Does CO2 mediated gating of Cx32 occur in Schwann cells?

We wish to transform how we regard CO2: to show that it can be an important messenger rather than merely a universal waste product of metabolism. While this possibility has not received much attention, it is made much more probable by our discovery that certain beta connexins (Cx26, Cx30 and Cx32) are receptors for CO2. Molecular phylogenetic analysis of the Cx26/30/32 clade shows that this motif has been evolutionarily conserved for at least 400 MYs. Single mutations of the K104 or K124 the residues key in Cx32 CO2 gating would result in CO2 insensitive hemichannels. The preservation of these residues suggests a physiological function. Cx32 is expressed in Schwann cells (SCs), the myelin forming cells of the peripheral nervous system, with specific localisation to the paranodal region and Schmidt-Lanterman incisures. Mutations in the gjb1 gene, encoding Cx32, results in a slowly progressing peripheral neuropathy called CMTX. Cx32 null mice display CMTX-like symptoms, such as a reduced grip strength, with rescue of symptoms upon selective re-expression of SC Cx32. CO2 gating of Cx32 is made all the more interesting with our finding that some such CMXT mutants abolish CO2 sensitivity of Cx32 hemichannels, seen via Ca2+ imaging and dye-loading.

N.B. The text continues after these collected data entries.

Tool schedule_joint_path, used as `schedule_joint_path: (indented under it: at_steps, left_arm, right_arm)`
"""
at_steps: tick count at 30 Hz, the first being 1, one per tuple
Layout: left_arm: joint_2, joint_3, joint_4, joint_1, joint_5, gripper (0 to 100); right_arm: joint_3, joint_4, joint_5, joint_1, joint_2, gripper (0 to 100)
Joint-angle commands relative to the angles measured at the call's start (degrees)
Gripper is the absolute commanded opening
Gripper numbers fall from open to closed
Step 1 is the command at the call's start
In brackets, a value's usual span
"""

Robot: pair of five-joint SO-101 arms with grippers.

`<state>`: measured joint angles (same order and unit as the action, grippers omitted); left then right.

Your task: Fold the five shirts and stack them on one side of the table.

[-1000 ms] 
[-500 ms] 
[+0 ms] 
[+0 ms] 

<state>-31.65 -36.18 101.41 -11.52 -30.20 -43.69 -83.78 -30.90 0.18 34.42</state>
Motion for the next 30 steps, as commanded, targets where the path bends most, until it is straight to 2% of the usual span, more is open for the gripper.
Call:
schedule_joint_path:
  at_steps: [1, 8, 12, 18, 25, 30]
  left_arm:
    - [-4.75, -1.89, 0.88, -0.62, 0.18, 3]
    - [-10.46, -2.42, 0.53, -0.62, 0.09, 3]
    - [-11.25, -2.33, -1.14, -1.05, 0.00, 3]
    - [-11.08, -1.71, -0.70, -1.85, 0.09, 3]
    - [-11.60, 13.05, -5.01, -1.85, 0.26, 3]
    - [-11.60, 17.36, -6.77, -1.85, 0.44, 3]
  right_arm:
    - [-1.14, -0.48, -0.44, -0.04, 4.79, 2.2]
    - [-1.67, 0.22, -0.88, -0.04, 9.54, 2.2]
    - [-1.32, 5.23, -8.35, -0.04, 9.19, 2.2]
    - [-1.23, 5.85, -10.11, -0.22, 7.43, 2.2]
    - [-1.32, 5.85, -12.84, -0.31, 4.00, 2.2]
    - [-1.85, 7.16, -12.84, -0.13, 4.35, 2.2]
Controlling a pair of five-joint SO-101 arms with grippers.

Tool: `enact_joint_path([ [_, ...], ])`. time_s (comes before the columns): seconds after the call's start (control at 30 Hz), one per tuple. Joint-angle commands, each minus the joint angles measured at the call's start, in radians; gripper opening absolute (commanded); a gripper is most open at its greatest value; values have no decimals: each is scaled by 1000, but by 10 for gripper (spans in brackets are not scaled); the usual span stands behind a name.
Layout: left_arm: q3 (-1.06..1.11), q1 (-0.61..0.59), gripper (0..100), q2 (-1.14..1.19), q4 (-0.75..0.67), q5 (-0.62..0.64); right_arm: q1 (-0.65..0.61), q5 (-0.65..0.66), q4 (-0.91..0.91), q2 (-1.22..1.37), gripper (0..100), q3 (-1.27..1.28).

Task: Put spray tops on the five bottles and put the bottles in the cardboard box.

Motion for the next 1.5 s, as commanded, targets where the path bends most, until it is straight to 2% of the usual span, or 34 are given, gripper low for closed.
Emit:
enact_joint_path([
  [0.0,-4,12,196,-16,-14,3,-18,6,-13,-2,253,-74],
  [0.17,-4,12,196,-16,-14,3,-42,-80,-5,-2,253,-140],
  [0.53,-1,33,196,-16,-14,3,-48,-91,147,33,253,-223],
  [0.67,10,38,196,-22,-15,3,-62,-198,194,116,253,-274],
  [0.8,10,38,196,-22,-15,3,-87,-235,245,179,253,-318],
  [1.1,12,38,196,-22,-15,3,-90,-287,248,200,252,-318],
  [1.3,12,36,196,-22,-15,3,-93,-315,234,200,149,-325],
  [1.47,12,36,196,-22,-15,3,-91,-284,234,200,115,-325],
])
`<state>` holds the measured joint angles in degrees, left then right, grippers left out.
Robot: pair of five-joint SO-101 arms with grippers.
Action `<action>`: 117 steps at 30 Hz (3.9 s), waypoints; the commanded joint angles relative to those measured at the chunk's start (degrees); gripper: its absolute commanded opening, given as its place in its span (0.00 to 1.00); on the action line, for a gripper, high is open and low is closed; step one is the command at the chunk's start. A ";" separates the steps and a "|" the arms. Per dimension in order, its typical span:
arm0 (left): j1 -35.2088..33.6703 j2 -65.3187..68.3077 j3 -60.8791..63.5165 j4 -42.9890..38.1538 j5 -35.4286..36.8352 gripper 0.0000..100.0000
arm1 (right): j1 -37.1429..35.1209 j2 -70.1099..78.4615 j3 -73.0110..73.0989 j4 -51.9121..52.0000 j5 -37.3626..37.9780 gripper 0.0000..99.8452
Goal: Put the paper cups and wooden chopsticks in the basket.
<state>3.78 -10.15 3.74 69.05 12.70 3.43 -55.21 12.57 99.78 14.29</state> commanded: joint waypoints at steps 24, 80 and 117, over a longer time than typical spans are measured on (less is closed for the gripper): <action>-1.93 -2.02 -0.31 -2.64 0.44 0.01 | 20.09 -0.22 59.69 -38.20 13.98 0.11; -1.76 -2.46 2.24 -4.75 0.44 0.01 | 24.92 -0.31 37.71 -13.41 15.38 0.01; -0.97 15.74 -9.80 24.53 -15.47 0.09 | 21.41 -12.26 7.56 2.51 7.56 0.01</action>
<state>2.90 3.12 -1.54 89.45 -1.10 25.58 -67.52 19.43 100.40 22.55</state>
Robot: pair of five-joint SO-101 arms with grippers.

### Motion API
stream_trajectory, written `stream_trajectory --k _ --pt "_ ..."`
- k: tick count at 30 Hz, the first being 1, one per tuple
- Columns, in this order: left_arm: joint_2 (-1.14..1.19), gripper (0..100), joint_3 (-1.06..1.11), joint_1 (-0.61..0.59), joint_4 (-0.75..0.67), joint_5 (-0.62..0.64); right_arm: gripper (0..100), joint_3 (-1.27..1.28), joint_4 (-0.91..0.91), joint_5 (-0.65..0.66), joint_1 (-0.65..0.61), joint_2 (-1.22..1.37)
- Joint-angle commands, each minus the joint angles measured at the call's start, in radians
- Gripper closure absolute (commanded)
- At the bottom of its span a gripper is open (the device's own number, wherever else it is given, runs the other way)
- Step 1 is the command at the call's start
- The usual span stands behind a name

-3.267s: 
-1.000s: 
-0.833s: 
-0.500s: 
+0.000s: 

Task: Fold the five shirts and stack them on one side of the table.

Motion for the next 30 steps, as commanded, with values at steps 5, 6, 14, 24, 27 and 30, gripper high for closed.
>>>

Circumstantial evidence suggests that CO2 signalling through Cx32 in myelin may act to maintain myelin integrity by finetuning internodal distance and myelin thickness via purinergic signalling. This project aims to utilise a genetic tool, dnCx32, which assembles with WT to remove CO2 sensitivity in vivo to definitively show CO2 is the physiological gate of Cx32 in myelin. Furthermore, genetically encoded sensors, GCaMP and GRABATP1.0, will be used to study Ca2+ signals and ATP release from peripheral nerve.